Published: February 2017
In New York City, finding an affordable Brooklyn apartment is notoriously difficult. On average, a 750-sq.-ft., one-bedroom apartment rents for $2,591 per month.
But inside Brooklyn's 461 Dean-the world's tallest modular building-half of the 363 rental apartments fall well below market rate. One-bedrooms, which range from 578- to 735-sq.-ft., start at $600 a month.
Developed by N.Y.-based Forest City Ratner Companies, the 32-story tower aims to explore modular design's potential as an affordable solution to urban housing shortages. Before it opened, 84,000 prospective residents applied for its 181 affordable units, which are now available for lease.
The building, which opened in December 2016, is part of the 22-acre Pacific Park Brooklyn complex, located next to the Barclay's Center sports arena. The non-modular apartments are a mix of studios, one- and two-bedrooms that range from $2,450- $4,750.
Modular construction-which includes parts that are assembled offsite and then moved into place, like an assembly line-is considered a more efficient, eco-friendly and less disruptive than conventional construction. The concept of building standardized units for assembly is borrowed from the systematic manufacturing industry.
"It's something we're going to be seeing more and more because it can answer one of the critical architectural questions we face today," Christopher Sharples, founding principal at SHoP architecture firm in New York City.
"How do we efficiently and effectively add residential capacity to our growing cities in a way that reduces as much impact as possible on the environment?"
Moving toward modular
By 2050, the United Nations predicts 66 percent of the world's population will live in cities-a move that will put pressure on urban housing.
As cities all over the world adapt to urbanization, modular construction has the potential to provide a solution for more affordable rents and faster construction. In fact, modular buildings have potential to reduce construction timelines by 30 percent to 50 percent.
"The success of completing 461 Dean in one of the densest urban environments in the U.S. reaffirms that this technology can be replicated virtually anywhere," said Adam Greene, vice president of residential development at Forest City Ratner.
Modular construction is particularly effective in dense urban areas, where there's little room for giant cranes, trucks and materials on site.
"New York is ripe for this. You think about urban environments and the first thing you think about is congestion," said Stacy Scopano, a senior strategist at Autodesk architectural software firm and a member of the National Institute of Building Sciences off-site construction council.
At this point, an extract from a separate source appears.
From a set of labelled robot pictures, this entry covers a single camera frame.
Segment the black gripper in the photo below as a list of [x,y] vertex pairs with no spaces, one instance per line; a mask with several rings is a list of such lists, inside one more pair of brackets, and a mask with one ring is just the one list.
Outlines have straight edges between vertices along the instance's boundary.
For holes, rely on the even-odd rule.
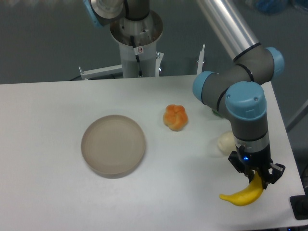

"You don't have a wide open meadow to lay down a batch delivery of hundreds of columns to install 10 this week and 10 the next."
One block at a time
At first glance, the tower looks like any other shiny new apartment complex. But upon closer inspection, Tetris-like pods reveal a complex modular construction method. There are a total of 930 modules, which all fit together like a puzzle.
"This isn't a pile of little boxes," said Sharples. "We have units composed of two or even three modules combined, to create living spaces with lots of elbow room."
Roughly 80 percent of the building was prepared offsite in a factory in the Brooklyn Navy Yard. Each pod was completely finished before assembly, down to the bathroom fixtures and appliances, plumbing, drywall, insulation, finishes, countertops and doorknobs. The only thing left to install was the wooden floors.
"You can't think like a builder and make modular work," said Sharples. "You need to think like a manufacturer and really reconceive how the different trades will work together in the new environment of the factory floor."
Overnight, the team moved the finished modules to the construction site, lifted them into place and linked them together. The offsite method, Sharples said, decreases noise, pollution and congestion around the area. And since modular buildings have to be meticulously planned out, the method can dramatically reduce material waste.
"In most traditional projects, you assume 15 percent material waste, but you can get that down to single digits when homes are prefabricated," said Scopano.
Ultimately, the method saved Forest City Ratner Companies about 20 percent on construction costs and reduced materials by 25 percent.
While the advantages of modular building are clear, 461 Dean still faced challenges. The construction, which started in early 2013, was originally scheduled to finish at the end of 2014 but the project was delayed two years due to a partnership disagreement.
"Like any new technology, modular construction will continue to evolve and become more efficient in the coming years," said Greene.
Laying the ground work
The trend is not only growing in New York City but worldwide. For example, Austin-based startup Kasita has designed micro-homes that horizontally slide into a building's steel framework. In addition, Chinese firm Broad Sustainable Building erected a 57-story modular construction building called Mini Sky City in just 19 days in 2015.
Although the building used some modular methods, it is considered the largest prefabricated tower in the world. This means it encompasses several different types of building methods. Almost all other modular projects to date have been less than 10 stories high.
Meanwhile, initiatives like Better Shelter, in partnership with UNHCR and IKEA Foundation, have used basic modular techniques to build refugee cabins for those displaced by conflict.
Scopano believes modularization will appeal to more people in the years ahead as the concept becomes more sophisticated.
"We're seeing modular building taught in universities," said Scopano. "The future of construction will be modular, more like what you would see in the automobile and manufacturing industries."